Chaque mois de mai, Dà Nang organise un festival de chansons folkloriques de bài choi, qui s'étend à toute la région centrale.
Photo : VNA/CVN

Selon Nguyên Thi Nhât Lê, présidente du club Sông Yên Bài Choi, afin de préserver cet art, le club encourage ses membres, artisans d'élite, à enregistrer des CD et DVD et à sortir des disques de chansons folkloriques pour répandre cet art auprès du public. Cependant, en réalité, il y a un manque d'auteurs, de scénaristes, et d'investissement dans le contenu et la création de paroles originales pour attirer le public.

L’actualisation des paroles, leur adaptation sont réalisées par les artistes. Cependant, ce n'est pas un travail facile, car en plus de la passion, il faut du professionnalisme et de la méthode. Pour préserver l’essence de l'art du bài choi, il a paru nécessaire d'organiser un concours pour composer de nouvelles paroles de chansons folkloriques adaptées aux mélomanes de différents âges. Pendant longtemps, l’interprétation du bài choi se limitait à "donner ce qu'on avait" mais ne pouvait pas "jouer ce que le public attendait".

L'"Artiste Émérite" Trân Ngoc Tuân, directeur de la troupe de théâtre classique Nguyên Hiên Dinh (ville de Dà Nang), a déclaré qu'il était difficile de trouver un public pour les formes d'art traditionnelles, le bài choi et le théâtre classique - le tuông. Le nombre de personnes connaissant ces arts diminuent, et les jeunes ne s’y intéressent plus pour maintes raisons.

En 2015, la ville de Dà Nang a financé la troupe Nguyên Hiên Dinh pour organiser 30 sessions de présentation du théâtre classique dans les écoles autour du maquillage de scène, de l’utilisation d'accessoires ou de costumes typiques... et des lectures d’extraits de pièces de tuông typiques.
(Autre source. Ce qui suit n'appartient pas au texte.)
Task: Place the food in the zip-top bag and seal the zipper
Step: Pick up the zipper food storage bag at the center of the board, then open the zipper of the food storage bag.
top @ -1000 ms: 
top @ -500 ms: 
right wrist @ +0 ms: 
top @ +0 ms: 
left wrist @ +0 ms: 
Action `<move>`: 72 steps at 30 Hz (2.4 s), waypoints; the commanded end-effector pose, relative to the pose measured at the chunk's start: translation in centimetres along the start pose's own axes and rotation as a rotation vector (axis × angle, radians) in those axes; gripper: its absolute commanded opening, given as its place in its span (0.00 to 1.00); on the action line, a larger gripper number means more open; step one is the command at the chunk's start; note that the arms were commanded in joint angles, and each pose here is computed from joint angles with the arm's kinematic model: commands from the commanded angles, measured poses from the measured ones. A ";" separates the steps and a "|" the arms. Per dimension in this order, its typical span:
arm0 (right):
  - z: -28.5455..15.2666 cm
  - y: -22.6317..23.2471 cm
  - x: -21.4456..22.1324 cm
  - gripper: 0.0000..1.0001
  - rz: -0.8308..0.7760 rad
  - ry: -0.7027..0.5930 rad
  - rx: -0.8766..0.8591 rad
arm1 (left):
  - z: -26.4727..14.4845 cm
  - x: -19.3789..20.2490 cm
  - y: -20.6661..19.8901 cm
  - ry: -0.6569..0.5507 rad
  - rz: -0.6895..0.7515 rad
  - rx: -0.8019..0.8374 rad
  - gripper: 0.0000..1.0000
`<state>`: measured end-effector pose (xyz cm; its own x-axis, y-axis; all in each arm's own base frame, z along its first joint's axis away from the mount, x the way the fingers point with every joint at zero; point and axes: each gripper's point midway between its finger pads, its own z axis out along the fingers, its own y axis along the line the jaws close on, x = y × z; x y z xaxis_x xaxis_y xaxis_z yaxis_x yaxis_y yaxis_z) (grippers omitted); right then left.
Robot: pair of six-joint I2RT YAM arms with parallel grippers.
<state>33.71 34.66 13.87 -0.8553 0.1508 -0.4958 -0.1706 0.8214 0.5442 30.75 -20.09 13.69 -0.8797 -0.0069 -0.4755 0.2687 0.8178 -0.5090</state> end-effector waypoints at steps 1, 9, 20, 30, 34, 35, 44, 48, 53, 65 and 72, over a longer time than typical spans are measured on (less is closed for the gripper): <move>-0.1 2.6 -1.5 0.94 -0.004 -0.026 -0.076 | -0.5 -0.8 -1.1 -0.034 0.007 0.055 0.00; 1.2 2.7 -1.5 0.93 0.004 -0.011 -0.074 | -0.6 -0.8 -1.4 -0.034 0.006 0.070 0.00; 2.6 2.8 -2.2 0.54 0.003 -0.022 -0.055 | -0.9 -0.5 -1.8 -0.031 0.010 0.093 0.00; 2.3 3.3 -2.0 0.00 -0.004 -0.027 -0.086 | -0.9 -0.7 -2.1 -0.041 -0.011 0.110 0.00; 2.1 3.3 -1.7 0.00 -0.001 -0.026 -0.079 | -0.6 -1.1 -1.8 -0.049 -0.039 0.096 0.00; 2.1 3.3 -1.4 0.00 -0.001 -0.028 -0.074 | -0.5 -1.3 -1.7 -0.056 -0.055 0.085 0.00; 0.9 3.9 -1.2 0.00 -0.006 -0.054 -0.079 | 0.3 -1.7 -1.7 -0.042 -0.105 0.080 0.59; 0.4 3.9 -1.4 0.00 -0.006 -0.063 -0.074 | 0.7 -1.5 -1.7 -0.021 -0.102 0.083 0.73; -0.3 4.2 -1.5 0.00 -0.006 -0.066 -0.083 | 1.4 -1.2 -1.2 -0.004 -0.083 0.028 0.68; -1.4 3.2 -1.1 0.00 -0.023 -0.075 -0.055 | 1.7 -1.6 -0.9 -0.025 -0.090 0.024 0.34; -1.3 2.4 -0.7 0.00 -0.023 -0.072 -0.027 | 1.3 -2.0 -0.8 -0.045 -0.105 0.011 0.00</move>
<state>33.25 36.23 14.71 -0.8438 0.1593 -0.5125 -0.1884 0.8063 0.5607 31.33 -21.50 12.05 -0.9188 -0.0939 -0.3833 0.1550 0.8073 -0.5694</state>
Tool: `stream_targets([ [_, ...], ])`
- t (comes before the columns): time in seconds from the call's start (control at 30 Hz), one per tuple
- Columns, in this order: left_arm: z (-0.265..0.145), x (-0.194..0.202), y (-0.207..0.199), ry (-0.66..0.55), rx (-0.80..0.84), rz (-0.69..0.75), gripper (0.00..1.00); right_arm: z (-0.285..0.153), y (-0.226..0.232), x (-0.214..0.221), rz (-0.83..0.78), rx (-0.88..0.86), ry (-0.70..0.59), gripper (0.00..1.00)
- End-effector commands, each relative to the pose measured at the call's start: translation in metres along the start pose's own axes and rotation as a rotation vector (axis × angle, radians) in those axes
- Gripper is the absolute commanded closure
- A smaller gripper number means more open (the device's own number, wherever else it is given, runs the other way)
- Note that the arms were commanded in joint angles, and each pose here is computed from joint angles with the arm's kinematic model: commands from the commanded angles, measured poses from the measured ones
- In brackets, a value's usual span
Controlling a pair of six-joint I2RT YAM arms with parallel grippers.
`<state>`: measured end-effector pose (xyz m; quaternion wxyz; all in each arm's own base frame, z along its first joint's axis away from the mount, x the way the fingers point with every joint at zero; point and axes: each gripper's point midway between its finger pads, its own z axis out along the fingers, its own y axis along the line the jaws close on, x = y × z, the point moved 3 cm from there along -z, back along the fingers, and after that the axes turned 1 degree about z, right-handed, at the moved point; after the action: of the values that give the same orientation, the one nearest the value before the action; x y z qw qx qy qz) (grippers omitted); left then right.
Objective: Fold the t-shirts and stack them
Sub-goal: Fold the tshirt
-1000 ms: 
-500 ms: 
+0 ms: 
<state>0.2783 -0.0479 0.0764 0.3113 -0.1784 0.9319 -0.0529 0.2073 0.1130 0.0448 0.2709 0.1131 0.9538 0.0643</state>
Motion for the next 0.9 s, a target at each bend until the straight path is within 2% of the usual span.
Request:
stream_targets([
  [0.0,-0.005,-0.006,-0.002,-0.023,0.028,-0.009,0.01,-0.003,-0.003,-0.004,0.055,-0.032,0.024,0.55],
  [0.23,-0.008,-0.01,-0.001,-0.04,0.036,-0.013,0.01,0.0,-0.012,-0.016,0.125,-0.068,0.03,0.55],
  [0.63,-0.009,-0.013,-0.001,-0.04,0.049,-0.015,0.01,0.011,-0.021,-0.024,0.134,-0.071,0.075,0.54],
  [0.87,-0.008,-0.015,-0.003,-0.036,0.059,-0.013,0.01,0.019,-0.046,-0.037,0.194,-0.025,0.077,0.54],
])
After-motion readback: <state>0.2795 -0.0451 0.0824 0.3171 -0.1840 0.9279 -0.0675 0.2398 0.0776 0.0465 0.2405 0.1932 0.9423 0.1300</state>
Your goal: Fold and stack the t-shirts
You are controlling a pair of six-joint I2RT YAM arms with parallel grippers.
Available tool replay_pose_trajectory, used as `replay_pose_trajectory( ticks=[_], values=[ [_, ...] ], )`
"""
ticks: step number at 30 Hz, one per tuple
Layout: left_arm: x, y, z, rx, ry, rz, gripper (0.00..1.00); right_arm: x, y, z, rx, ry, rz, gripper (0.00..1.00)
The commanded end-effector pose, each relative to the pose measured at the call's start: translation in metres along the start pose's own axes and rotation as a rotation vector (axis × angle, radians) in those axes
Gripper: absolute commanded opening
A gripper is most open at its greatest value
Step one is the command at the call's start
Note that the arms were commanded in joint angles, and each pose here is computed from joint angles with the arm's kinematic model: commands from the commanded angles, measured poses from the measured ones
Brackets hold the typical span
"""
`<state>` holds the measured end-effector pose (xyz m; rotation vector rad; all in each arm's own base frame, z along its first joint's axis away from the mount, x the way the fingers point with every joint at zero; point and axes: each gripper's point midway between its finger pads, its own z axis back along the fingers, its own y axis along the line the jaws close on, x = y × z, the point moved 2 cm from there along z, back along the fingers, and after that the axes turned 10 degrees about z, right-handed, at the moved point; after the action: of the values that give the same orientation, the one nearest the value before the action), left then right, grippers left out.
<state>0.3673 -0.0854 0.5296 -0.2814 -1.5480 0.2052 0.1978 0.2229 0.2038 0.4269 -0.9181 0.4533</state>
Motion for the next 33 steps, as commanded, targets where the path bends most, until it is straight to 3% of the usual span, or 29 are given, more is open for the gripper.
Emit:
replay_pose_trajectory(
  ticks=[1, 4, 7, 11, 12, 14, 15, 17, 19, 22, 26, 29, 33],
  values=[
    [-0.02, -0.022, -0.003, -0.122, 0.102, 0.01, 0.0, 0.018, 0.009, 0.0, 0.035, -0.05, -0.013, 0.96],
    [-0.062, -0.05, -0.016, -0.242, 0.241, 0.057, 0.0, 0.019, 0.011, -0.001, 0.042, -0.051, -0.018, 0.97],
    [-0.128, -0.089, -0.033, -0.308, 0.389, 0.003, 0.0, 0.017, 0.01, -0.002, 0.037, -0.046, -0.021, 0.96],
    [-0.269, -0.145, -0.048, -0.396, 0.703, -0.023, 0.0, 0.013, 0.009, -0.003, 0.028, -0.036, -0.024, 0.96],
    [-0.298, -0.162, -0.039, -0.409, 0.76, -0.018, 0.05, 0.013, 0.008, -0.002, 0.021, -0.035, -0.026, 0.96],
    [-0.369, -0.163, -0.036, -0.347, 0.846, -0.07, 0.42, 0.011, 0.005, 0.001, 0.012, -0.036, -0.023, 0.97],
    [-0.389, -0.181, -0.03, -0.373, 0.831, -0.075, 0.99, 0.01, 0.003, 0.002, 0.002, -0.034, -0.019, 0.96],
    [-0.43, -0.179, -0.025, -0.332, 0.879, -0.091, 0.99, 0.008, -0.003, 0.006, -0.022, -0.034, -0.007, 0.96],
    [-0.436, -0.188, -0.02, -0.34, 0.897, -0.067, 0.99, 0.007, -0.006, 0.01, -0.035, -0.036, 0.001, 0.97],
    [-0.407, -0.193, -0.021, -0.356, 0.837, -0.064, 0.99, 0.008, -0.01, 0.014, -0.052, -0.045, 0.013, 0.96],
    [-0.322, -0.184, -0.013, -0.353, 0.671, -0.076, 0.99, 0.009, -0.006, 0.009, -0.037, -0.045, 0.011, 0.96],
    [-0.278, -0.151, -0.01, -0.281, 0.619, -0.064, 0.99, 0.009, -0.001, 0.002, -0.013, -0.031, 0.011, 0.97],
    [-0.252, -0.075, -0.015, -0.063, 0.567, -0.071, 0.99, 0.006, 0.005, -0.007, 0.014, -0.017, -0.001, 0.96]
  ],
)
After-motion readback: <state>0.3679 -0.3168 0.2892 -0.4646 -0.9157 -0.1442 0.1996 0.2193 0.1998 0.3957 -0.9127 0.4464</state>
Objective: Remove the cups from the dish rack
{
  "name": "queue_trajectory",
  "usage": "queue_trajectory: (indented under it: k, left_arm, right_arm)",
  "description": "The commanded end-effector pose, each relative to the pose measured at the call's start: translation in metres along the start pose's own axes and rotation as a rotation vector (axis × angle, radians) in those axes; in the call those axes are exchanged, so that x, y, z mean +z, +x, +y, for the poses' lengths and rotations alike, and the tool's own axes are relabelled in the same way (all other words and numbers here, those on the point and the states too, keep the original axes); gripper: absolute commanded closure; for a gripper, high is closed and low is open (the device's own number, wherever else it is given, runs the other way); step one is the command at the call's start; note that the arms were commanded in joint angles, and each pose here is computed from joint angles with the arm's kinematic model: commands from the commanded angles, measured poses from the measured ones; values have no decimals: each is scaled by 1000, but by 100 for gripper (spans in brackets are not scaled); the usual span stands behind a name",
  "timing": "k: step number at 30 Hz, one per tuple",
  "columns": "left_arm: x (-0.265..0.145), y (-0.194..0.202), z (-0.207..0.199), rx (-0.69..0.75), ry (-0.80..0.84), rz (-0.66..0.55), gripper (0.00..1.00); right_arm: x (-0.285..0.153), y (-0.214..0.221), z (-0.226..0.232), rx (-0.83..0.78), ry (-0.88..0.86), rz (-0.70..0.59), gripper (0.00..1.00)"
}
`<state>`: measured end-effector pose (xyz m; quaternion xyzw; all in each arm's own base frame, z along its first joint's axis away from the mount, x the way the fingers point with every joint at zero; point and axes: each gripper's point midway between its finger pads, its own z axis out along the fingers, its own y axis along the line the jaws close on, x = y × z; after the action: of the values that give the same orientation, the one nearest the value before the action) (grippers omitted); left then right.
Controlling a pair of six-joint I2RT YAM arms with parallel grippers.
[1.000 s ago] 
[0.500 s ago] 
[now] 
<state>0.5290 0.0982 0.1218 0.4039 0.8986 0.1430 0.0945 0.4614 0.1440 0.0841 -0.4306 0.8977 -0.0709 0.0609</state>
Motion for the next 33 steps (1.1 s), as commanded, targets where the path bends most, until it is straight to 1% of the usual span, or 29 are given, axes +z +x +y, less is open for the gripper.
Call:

Il s'agissait d'une stratégie pour initier le public aux arts traditionnels.

La directrice adjointe du Service de la culture et des sports de la ville de Dà Nang, Nguyên Thi Hôi An, déclare que la ville construit un projet d’amélioration de la qualité des troupes de tuông pour la période 2020-2025. En plus d'une formation en gestion des ressources humaines et d'un financement complémentaire, Dà Nang va "présenter des spectacles de tuông dans la rue, dans les écoles, dans les quartiers".

Chaque mois de mai, Dà Nang organise un festival de chansons folkloriques de bài choi, qui s'étend à toute la région centrale, dont le public est principalement constitué d’enfants et d’amoureux de cet art. Plus récemment, le Conseil populaire de la ville de Dà Nang a pris la décision de soutenir les collectifs et les individus ayant obtenu des titres et des réalisations honorables dans la littérature et les arts. Cela devrait aider les artistes traditionnels à avoir plus de moyens pour s'en tenir à leur métier.